Platelets and Coagulation Pathways

  • Platelets play a crucial role in blood coagulation processes.

  • Understanding coagulation requires distinguishing between two primary pathways: extrinsic and intrinsic pathways, both converging into the common pathway.

Coagulation Pathways

Extrinsic Pathway

  • Involves Factors III (tissue factor) and VII.

  • Known for its speed in activation.

  • Mnemonic: "Get out on Highway 37" to remember it's faster and has fewer factors.

Intrinsic Pathway

  • Composed of Factors XII, XI, IX, and VIII.

  • Activation of Factor XII is the starting point for this pathway.

  • Mnemonic: "For twelve, I'll settle for eleven, ninety-eight" to help remember the sequence.

Common Pathway (Shared by Both Pathways)

  • Involves Factors X, V, II (prothrombin), and I (fibrinogen).

  • Factor X gets converted to Xa, activating prothrombin to thrombin (Factor IIa).

  • Thrombin facilitates the conversion of fibrinogen to fibrin, leading to clot formation.

  • Mnemonic: "Ten and five open the door, two and one hit the floor" refers to the critical factors involved in stabilization.

Coagulation Studies

  • Prothrombin Time (PT): measures the extrinsic pathway.

    • Normal range: 11-13.5 seconds.

    • Mnemonic: "Play Tennis" (activities outside).

    • Monitored for patients on anticoagulation therapy like Warfarin.

  • Partial Thromboplastin Time (PTT): measures the intrinsic pathway.

    • Normal range: 25-35 seconds.

    • Mnemonic: "Play Table Tennis" (activities inside).

    • Monitored for patients on heparin.

  • International Normalized Ratio (INR): standardizes PT results.

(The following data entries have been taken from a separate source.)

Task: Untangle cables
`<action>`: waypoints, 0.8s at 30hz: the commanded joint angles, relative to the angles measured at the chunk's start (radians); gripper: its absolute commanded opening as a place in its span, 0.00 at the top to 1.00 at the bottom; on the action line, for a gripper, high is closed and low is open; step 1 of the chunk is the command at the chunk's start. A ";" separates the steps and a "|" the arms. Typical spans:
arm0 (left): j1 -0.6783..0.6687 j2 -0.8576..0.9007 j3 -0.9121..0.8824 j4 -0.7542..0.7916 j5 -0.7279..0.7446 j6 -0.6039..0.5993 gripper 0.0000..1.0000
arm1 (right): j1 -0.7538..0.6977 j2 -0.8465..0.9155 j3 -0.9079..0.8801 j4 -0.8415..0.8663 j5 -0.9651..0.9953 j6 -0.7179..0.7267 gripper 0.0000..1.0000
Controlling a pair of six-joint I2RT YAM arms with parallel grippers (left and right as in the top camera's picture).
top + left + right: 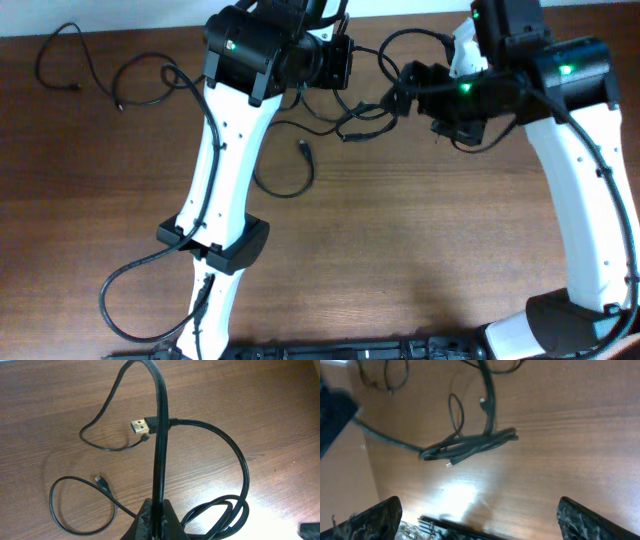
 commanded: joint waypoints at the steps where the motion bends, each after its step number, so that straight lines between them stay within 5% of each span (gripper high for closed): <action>1: 0.006 -0.015 0.009 0.003 0.015 -0.019 1.00 | 0.034 0.063 -0.013 0.050 0.037 0.154 0.13; 4: 0.006 -0.015 0.009 0.003 0.015 -0.019 1.00 | 0.032 0.119 -0.013 0.133 0.041 0.164 0.40; 9: 0.006 -0.015 0.009 0.003 0.014 -0.019 1.00 | 0.031 0.126 -0.013 0.142 0.064 0.188 0.63; 17: 0.006 -0.015 0.009 0.017 0.003 -0.019 1.00 | 0.034 0.126 -0.013 0.088 -0.001 0.188 0.64; 22: 0.006 -0.015 0.009 0.010 -0.065 -0.019 1.00 | 0.034 0.126 -0.013 0.079 -0.034 0.188 0.96; 24: 0.006 -0.015 0.009 0.009 -0.084 -0.019 1.00 | 0.033 0.126 -0.013 0.060 0.002 0.187 0.96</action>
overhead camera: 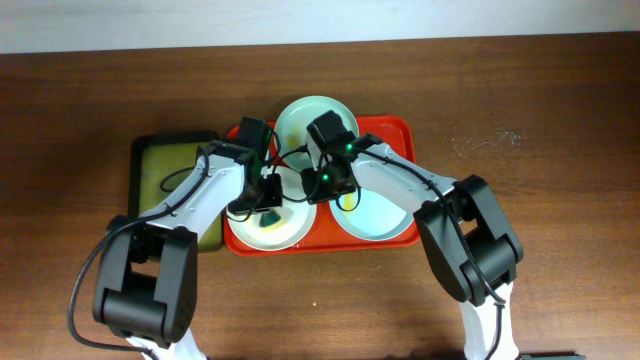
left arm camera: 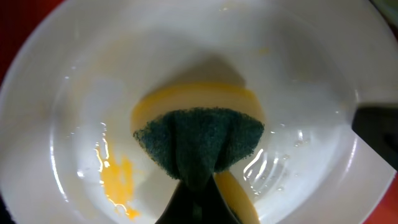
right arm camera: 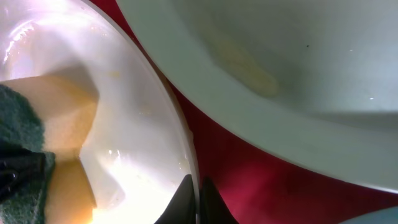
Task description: Clean dirty plates on tray and stack at the side
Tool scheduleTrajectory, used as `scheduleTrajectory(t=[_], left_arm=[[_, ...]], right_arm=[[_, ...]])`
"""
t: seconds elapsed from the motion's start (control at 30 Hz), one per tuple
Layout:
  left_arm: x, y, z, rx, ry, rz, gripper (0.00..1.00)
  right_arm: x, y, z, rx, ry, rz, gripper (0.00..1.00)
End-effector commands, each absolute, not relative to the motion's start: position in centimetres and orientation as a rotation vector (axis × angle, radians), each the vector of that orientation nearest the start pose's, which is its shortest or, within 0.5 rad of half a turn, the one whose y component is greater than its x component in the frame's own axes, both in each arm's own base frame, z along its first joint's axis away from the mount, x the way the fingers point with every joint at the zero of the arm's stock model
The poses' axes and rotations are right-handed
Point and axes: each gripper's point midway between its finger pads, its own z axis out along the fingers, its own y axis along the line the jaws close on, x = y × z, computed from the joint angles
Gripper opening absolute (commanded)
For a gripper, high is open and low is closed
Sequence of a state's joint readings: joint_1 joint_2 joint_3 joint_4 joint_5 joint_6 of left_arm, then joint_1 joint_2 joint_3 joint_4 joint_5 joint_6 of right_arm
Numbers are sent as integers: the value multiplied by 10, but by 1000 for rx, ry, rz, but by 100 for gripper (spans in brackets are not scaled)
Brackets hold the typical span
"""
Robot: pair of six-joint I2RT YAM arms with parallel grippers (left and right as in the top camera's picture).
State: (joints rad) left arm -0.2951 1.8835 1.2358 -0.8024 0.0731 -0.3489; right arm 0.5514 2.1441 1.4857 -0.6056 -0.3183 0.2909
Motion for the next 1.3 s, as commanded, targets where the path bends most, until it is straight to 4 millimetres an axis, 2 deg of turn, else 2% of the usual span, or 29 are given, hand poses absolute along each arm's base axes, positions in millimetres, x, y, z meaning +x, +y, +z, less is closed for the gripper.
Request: scheduleTrajectory(t=[0.0,0.2,0.33,0.43,0.5,0.53,0.63,0.77,0.83,0.93,1.13,1.2,1.27], left_arm=[[347,-92,23,-93,3007,46,0],[351,-51,31,-105,2932,399,0],[358,-49,44,-142,2885,405,0],[362,-69,54,-155,2882,218,0],[359,-99,56,-136,2916,-29,0],[355,-123,54,-114,2945,-230,0],[352,-137,46,-101,2966,-353,0],[347,-136,26,-106,3005,-342,0],[346,-127,16,-117,3022,-261,0],[352,-102,11,-139,2995,-53,0],[360,-37,16,-192,2874,438,0],[362,-22,22,-196,2825,567,0],[364,-19,25,-198,2808,592,0]], right_arm=[[360,284,-4,-456,2935,574,4],[360,284,-4,-456,2935,574,4],[360,284,-4,-455,2935,574,4],[360,284,-4,-455,2935,574,4],[360,284,-4,-456,2935,574,4],[360,284,-4,-456,2934,574,4],[360,284,-4,-456,2935,575,4],[360,284,-4,-456,2935,574,4],[360,284,-4,-456,2935,574,4],[360,284,-4,-456,2935,574,4],[360,284,-4,-456,2935,574,4],[360,284,-4,-456,2935,574,4],[360,284,-4,-456,2935,574,4]])
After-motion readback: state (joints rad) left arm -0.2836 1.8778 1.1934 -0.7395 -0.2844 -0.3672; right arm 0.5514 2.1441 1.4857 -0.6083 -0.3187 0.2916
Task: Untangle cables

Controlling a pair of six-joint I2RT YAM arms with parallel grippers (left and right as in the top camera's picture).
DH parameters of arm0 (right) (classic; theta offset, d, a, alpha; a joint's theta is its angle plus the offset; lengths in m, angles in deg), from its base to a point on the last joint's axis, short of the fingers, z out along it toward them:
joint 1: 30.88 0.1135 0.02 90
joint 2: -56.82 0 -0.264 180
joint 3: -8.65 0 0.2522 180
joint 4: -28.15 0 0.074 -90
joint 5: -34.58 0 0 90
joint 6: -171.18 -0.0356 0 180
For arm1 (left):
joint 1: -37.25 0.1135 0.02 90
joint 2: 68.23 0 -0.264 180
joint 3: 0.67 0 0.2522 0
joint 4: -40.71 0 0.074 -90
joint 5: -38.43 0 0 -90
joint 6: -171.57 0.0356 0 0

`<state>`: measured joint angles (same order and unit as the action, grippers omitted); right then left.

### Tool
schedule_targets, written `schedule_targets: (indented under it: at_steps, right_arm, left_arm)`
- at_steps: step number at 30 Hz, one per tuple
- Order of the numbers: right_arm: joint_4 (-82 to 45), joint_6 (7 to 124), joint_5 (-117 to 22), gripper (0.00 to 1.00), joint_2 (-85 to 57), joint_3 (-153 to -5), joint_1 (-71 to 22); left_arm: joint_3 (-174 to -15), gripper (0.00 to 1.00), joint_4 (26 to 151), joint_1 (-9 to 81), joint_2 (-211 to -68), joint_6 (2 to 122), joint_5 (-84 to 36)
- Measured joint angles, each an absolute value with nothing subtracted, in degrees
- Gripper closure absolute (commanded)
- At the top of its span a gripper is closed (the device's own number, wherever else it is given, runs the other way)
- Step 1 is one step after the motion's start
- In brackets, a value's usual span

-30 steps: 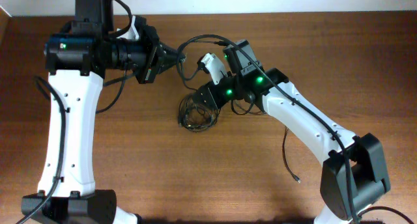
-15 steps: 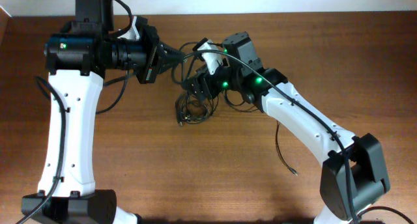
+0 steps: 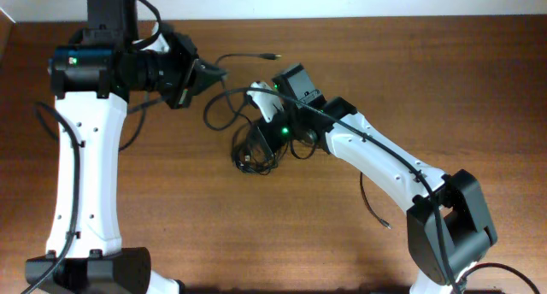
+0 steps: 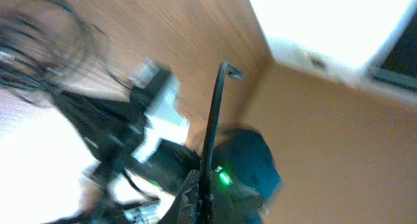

    • Normal INR is 0.8-1.2 for patients not on anticoagulants, higher for those on Warfarin to ensure therapeutic efficacy without excessive bleeding.

  • Fibrinogen: normal levels are typically between 200-400 mg/dL.

  • D-dimer: measures fibrinolysis and is elevated in clot breakdown situations such as DVTs (Deep Venous Thrombosis).

Pathologies Related to Coagulation

Liver Function Implications

  • The liver synthesizes most clotting factors and produces bile needed for vitamin K absorption.

  • Liver disease leads to decreased clotting factors, fibrinogen, and defective vitamin K absorption, increasing bleeding risk.

  • Management may include Vitamin K injections and fresh frozen plasma administration.

Thrombocytopenia

  • Defined as a low platelet count, which can lead to impaired hemostasis and increased bleeding risk.

  • Causes: May result from decreased production in the bone marrow (e.g., due to chemotherapy, bone marrow disorders, viral infections) or increased destruction/sequestration (e.g., immune thrombocytopenia, DIC, splenomegaly).

  • Symptoms: Often include petechiae, purpura, easy bruising, nosebleeds (epistaxis), and gum bleeding.

  • Management: Depends on the underlying cause and severity. It may involve platelet transfusions, corticosteroids, or immunoglobulin therapy.

Hemophilia

  • A group of inherited genetic disorders that impair the body's ability to make blood clots, a process needed to stop bleeding.

  • Types:

    • Hemophilia A: Deficiency in Factor VIII. Most common type.

    • Hemophilia B: Deficiency in Factor IX. Also known as Christmas disease.

    • Hemophilia C: Deficiency in Factor XI. Less severe than A or B.

  • Symptoms: Characterized by prolonged bleeding episodes after injury, surgery, or even spontaneously, especially into joints and muscles.

  • Management: Primarily involves replacement therapy of the deficient clotting factor, either on demand to stop bleeding or prophylactically to prevent bleeding episodes. Desmopressin may be used for mild Hemophilia A.